Escue describes Fisher as a genius.

“I call him PT Barnum and Howard Hughes,” Escue said. “He had no children, so he had no heritage and became a forgotten figure in American culture. He died broke in Miami Beach as an alcoholic. he did, and it creates compelling drama.

Paxton Waters, a race track designer from Carmel, made a scale version of what the track and grandstands looked like in 1911. (Photo courtesy of Justin Escue)

Indiana sports a triple crown?

After making movies about Indiana high school basketball with “Hoosiers” and Notre Dame football with “Rudy,” Bloomington-raised filmmaker Angelo Pizzo always wanted to make a movie about ‘Indianapolis 500.

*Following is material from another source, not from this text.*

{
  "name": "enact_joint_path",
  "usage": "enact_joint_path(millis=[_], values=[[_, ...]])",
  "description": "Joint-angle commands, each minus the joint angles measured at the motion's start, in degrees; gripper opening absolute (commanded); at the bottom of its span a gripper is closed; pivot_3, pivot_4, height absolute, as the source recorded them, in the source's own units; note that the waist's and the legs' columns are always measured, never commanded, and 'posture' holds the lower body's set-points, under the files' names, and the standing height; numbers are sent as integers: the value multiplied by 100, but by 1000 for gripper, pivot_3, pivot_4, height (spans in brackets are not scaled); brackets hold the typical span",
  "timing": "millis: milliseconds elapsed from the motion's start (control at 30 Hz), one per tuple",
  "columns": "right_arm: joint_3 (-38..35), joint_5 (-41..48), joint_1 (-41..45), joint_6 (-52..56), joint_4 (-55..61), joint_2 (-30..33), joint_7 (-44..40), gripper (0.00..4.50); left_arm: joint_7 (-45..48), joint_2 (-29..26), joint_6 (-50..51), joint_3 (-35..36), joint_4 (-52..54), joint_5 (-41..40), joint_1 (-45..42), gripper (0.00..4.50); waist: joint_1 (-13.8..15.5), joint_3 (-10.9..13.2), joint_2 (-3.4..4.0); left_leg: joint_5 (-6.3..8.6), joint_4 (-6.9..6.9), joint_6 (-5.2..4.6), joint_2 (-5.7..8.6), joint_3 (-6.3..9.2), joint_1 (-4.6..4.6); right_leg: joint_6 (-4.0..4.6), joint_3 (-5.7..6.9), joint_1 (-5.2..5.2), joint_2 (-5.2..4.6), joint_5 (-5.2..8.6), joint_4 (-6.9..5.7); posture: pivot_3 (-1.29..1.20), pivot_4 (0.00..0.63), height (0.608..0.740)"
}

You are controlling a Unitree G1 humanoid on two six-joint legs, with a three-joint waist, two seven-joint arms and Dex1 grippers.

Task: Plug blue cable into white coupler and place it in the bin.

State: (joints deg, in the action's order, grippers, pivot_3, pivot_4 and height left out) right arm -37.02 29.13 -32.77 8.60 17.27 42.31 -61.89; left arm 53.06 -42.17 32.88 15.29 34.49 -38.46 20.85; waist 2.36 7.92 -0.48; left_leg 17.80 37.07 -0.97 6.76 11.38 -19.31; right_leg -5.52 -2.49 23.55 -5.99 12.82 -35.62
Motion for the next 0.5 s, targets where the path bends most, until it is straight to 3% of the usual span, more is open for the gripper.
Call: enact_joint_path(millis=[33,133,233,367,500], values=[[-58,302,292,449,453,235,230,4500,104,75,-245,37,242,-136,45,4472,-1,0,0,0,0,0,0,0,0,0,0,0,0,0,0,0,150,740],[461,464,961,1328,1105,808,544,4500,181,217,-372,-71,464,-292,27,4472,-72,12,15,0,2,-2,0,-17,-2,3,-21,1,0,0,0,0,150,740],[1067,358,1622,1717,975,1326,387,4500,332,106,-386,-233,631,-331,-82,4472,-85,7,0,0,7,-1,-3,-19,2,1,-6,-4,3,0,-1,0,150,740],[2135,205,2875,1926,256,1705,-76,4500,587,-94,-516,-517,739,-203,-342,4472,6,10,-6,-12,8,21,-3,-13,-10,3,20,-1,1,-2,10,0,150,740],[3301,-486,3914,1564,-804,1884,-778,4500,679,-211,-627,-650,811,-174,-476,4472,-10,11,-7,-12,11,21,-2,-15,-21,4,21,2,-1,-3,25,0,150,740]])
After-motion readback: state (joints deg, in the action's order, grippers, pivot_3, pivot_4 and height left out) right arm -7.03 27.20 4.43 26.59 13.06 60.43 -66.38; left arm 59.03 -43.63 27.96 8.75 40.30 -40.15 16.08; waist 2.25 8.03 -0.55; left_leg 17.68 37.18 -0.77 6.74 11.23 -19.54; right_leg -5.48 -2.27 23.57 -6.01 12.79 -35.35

“I’m always hopeful for all the scripts I’ve written,” said Pizzo, who said he finished the race script in 2006 or 2007. “I always thought there was something unique in this one for two reasons. Firstly, personally, it would be the third jewel in the triple crown of Indiana sports movies. It’s something I’ve aspired to do. Secondly, I always loved racing. I always thought it would be interesting to do a real origin story. When Justin (Escue) pitched this idea to me, I jumped on it. I thought it was right up my alley.

Pizzo said the script included the backstory of when Greensburg native Carl Fisher was a race car driver, competing on a dirt racing circuit. Moreover, it shows that Indiana was on its way to becoming the automotive capital of the world before circumstances changed.

“This movie wouldn’t be what it is without this amazing character Carl Fisher,” said Pizzo. “What he’s done on top of the 500 is worth another two or three movies. We’ve talked about a mini-series about his life, which would be fantastic.

Pizzo said he was more optimistic than ever about the making of the film. He said the technology has evolved, it’s more economical to film certain scenes than it was 15 years ago.